* [Problem description] I'd like the entries reproduced exactly, with the images omitted.

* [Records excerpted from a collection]
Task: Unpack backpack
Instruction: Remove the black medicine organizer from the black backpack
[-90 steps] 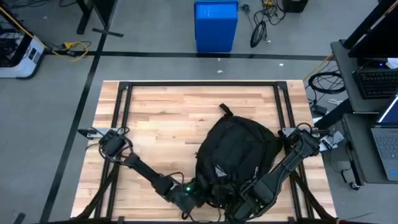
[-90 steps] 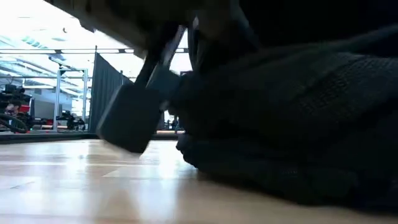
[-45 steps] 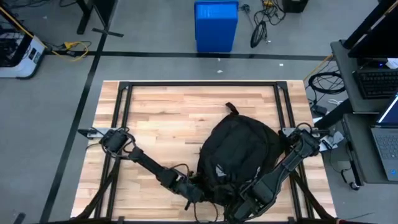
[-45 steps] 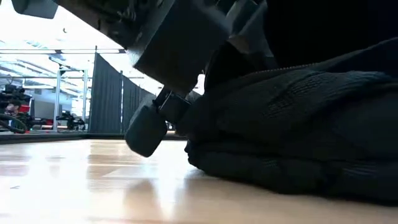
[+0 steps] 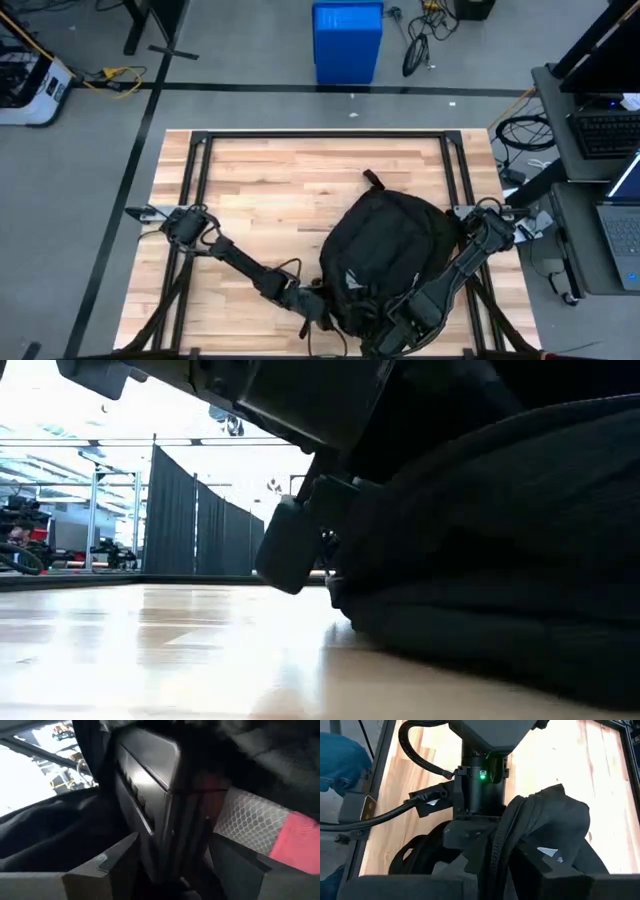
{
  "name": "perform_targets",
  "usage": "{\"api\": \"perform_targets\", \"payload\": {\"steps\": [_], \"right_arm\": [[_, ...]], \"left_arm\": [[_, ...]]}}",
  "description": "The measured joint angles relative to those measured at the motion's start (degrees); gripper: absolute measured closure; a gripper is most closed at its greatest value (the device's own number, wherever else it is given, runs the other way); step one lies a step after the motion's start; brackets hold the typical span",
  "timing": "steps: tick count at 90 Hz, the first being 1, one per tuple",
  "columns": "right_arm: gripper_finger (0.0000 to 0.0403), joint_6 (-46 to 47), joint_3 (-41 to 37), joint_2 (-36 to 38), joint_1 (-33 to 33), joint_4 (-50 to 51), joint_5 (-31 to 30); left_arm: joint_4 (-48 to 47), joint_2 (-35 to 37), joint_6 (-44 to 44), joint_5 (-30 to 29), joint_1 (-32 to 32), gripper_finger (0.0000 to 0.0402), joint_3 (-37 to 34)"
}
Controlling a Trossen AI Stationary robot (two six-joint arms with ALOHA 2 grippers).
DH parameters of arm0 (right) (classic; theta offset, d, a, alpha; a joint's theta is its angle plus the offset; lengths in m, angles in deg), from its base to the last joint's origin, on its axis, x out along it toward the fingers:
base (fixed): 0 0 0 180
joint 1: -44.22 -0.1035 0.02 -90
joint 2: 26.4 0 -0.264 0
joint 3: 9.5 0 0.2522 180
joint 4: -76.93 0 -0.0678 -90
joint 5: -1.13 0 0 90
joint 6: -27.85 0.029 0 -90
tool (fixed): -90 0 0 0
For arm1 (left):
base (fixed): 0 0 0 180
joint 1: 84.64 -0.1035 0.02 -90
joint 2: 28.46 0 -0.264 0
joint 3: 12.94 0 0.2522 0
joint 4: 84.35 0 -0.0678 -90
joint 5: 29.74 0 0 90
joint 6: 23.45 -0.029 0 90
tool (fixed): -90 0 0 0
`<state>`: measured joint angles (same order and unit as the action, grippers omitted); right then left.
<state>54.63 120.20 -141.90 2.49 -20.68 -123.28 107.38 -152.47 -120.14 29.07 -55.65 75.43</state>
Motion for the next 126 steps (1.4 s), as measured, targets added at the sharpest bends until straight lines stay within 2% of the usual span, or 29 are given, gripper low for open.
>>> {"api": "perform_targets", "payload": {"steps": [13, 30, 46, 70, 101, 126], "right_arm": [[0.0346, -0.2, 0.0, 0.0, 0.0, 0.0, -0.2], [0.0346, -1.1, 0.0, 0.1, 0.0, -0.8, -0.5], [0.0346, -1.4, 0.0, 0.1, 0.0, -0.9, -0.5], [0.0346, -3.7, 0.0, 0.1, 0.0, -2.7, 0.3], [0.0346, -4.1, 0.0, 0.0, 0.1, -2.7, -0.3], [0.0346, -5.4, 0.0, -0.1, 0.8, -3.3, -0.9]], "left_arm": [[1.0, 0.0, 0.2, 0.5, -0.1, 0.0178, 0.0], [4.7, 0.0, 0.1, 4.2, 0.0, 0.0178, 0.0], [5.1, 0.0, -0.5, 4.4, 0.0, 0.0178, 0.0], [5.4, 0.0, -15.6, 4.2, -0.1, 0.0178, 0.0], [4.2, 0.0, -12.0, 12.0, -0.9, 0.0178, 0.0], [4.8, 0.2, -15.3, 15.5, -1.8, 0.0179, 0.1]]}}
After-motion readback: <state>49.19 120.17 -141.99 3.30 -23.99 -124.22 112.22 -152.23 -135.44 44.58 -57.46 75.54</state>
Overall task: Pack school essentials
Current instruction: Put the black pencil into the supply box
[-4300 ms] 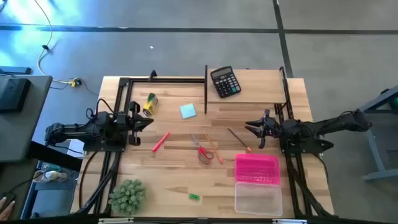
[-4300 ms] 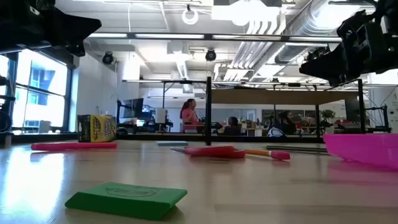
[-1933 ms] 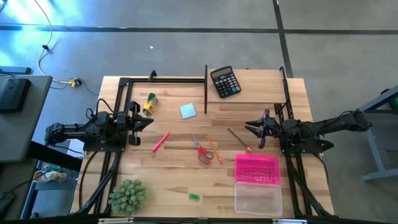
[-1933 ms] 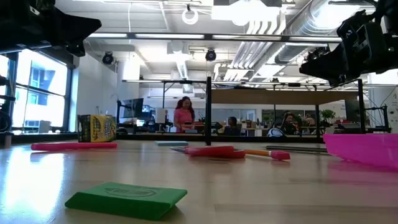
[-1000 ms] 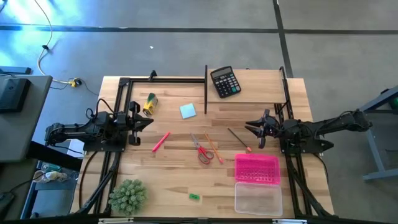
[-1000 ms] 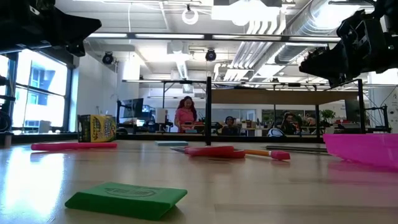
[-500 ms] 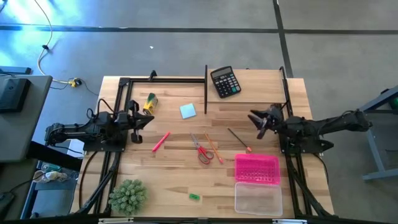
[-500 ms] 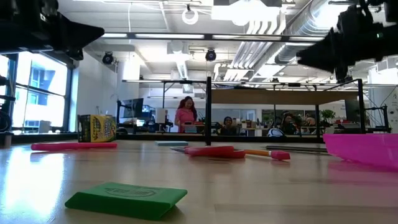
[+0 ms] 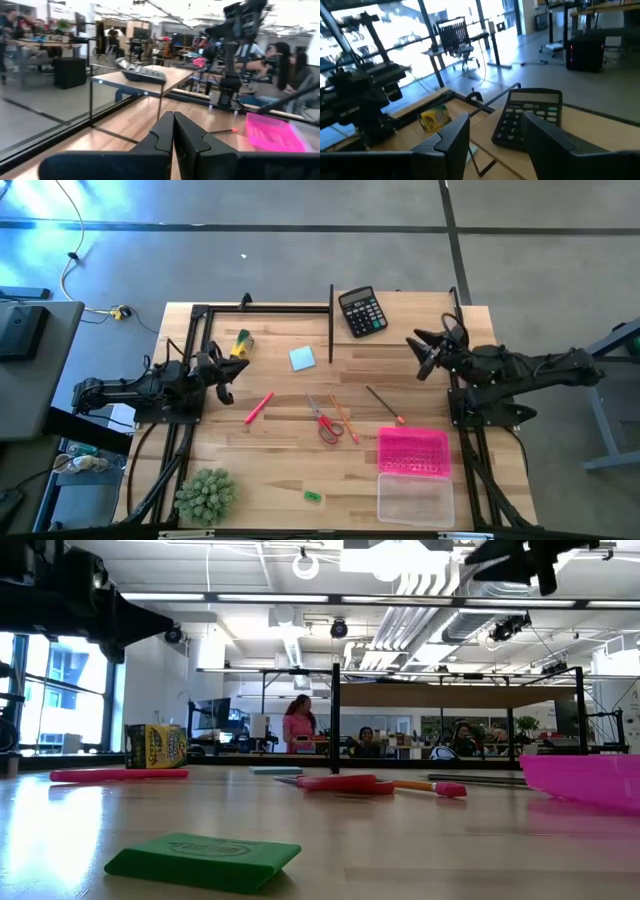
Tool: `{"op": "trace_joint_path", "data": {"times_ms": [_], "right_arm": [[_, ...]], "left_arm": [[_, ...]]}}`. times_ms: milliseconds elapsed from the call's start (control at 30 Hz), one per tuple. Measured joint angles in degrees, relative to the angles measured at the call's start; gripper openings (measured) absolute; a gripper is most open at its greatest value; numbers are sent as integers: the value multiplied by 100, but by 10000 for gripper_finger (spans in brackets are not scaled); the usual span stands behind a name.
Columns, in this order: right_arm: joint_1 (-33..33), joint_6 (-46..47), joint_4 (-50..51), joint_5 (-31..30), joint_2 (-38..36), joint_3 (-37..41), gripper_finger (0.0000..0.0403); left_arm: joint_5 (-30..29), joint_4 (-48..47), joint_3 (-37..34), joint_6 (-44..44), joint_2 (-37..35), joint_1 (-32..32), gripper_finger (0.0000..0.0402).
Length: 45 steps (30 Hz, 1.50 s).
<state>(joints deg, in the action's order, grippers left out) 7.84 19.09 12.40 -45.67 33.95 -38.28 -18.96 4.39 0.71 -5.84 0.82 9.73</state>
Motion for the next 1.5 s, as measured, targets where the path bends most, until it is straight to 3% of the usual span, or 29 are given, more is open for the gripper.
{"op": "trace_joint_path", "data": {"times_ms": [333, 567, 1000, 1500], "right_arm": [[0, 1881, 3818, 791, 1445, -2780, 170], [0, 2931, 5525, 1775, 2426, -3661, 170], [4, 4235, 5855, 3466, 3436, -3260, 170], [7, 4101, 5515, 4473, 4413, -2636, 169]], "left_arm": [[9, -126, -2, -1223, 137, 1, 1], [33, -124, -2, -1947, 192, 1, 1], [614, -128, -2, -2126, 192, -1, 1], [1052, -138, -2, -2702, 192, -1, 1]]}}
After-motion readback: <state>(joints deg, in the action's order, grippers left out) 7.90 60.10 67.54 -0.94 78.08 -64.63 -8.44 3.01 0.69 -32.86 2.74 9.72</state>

* [Answer section]
Task: Unpack backpack
Instruction: Remove the black medicine organizer from the black backpack
[-90 steps] 
[-90 steps] 
[-45 steps] 
[-45 steps] 
[+0 steps] 
{
  "name": "perform_targets",
  "usage": "{\"api\": \"perform_targets\", \"payload\": {\"steps\": [_], \"right_arm\": [[_, ...]], \"left_arm\": [[_, ...]]}}",
  "description": "The measured joint angles relative to those measured at the motion's start (degrees); gripper: absolute measured closure; a gripper is most closed at its greatest value (the device's own number, wherever else it is given, runs the other way); step one lies a step after the motion's start; brackets hold the typical span",
  "timing": "steps: tick count at 90 Hz, the first being 1, one per tuple",
  "columns": "right_arm: gripper_finger (0.0000 to 0.0403), joint_6 (-46 to 47), joint_3 (-41 to 37), joint_2 (-36 to 38), joint_1 (-33 to 33), joint_4 (-50 to 51), joint_5 (-31 to 30); left_arm: joint_4 (-48 to 47), joint_2 (-35 to 37), joint_6 (-44 to 44), joint_5 (-30 to 29), joint_1 (-32 to 32), gripper_finger (0.0000 to 0.0402), joint_3 (-37 to 34)"
}
Controlling a Trossen AI Stationary robot (two six-joint arms with ALOHA 2 grippers).
DH parameters of arm0 (right) (classic; theta offset, d, a, alpha; a joint's theta is its angle plus the offset; lengths in m, angles in deg), from its base to the last joint's origin, on its axis, x out along it toward the fingers:
base (fixed): 0 0 0 180
joint 1: -44.22 -0.1035 0.02 -90
joint 2: 26.4 0 -0.264 0
joint 3: 9.5 0 0.2522 180
joint 4: -76.93 0 -0.0678 -90
joint 5: -1.13 0 0 90
joint 6: -27.85 0.029 0 -90
tool (fixed): -90 0 0 0
For arm1 (left):
base (fixed): 0 0 0 180
joint 1: 84.64 -0.1035 0.02 -90
joint 2: 28.46 0 -0.264 0
joint 3: 12.94 0 0.2522 0
joint 4: 84.35 0 -0.0678 -90
joint 5: 29.74 0 0 90
joint 6: 23.45 -0.029 0 90
tool (fixed): -90 0 0 0
`<state>`: measured joint angles (same order and unit as the action, grippers omitted); right then left.
<state>54.63 120.20 -141.90 2.49 -20.68 -123.28 107.38 -152.47 -120.14 29.07 -55.65 75.43</state>
Motion for the next 126 steps (1.4 s), as measured, targets added at the sharpest bends until straight lines stay within 2% of the usual span, or 29 are given, gripper low for open.
>>> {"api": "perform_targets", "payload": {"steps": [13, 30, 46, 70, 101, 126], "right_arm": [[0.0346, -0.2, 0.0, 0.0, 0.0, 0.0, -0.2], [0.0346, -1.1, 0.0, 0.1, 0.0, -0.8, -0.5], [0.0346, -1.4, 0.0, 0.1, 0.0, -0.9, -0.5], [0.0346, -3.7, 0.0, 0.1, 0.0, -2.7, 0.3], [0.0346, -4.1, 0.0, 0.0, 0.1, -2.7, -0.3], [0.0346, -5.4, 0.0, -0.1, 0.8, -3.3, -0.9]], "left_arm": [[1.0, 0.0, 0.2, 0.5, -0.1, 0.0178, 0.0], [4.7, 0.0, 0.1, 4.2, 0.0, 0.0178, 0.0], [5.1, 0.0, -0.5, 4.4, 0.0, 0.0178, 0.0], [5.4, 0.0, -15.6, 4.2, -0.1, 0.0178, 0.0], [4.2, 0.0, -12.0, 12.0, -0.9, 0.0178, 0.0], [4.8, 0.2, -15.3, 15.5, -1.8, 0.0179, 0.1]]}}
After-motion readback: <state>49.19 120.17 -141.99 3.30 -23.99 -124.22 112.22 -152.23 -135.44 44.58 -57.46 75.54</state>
Overall task: Pack school essentials
Current instruction: Put the black pencil into the supply box
[-4300 ms] 
[-4300 ms] 
[-1933 ms] 
[-1933 ms] 
[-1000 ms] 
[-1000 ms] 
[-500 ms] 
[-500 ms] 
[+0 ms] 
Tool: `{"op": "trace_joint_path", "data": {"times_ms": [_], "right_arm": [[_, ...]], "left_arm": [[_, ...]]}}`. times_ms: milliseconds elapsed from the call's start (control at 30 Hz), one per tuple. Measured joint angles in degrees, relative to the angles measured at the call's start; gripper openings (measured) absolute; a gripper is most open at its greatest value; numbers are sent as integers: the value multiplied by 100, but by 10000 for gripper_finger (spans in brackets are not scaled); the usual span stands behind a name.
Columns, in this order: right_arm: joint_1 (-33..33), joint_6 (-46..47), joint_4 (-50..51), joint_5 (-31..30), joint_2 (-38..36), joint_3 (-37..41), gripper_finger (0.0000..0.0403); left_arm: joint_5 (-30..29), joint_4 (-48..47), joint_3 (-37..34), joint_6 (-44..44), joint_2 (-37..35), joint_1 (-32..32), gripper_finger (0.0000..0.0402).
Length: 45 steps (30 Hz, 1.50 s).
<state>(joints deg, in the action's order, grippers left out) 7.84 19.09 12.40 -45.67 33.95 -38.28 -18.96 4.39 0.71 -5.84 0.82 9.73</state>
Motion for the next 1.5 s, as measured, targets where the path bends most, until it is straight to 3% of the usual span, or 29 are given, more is open for the gripper.
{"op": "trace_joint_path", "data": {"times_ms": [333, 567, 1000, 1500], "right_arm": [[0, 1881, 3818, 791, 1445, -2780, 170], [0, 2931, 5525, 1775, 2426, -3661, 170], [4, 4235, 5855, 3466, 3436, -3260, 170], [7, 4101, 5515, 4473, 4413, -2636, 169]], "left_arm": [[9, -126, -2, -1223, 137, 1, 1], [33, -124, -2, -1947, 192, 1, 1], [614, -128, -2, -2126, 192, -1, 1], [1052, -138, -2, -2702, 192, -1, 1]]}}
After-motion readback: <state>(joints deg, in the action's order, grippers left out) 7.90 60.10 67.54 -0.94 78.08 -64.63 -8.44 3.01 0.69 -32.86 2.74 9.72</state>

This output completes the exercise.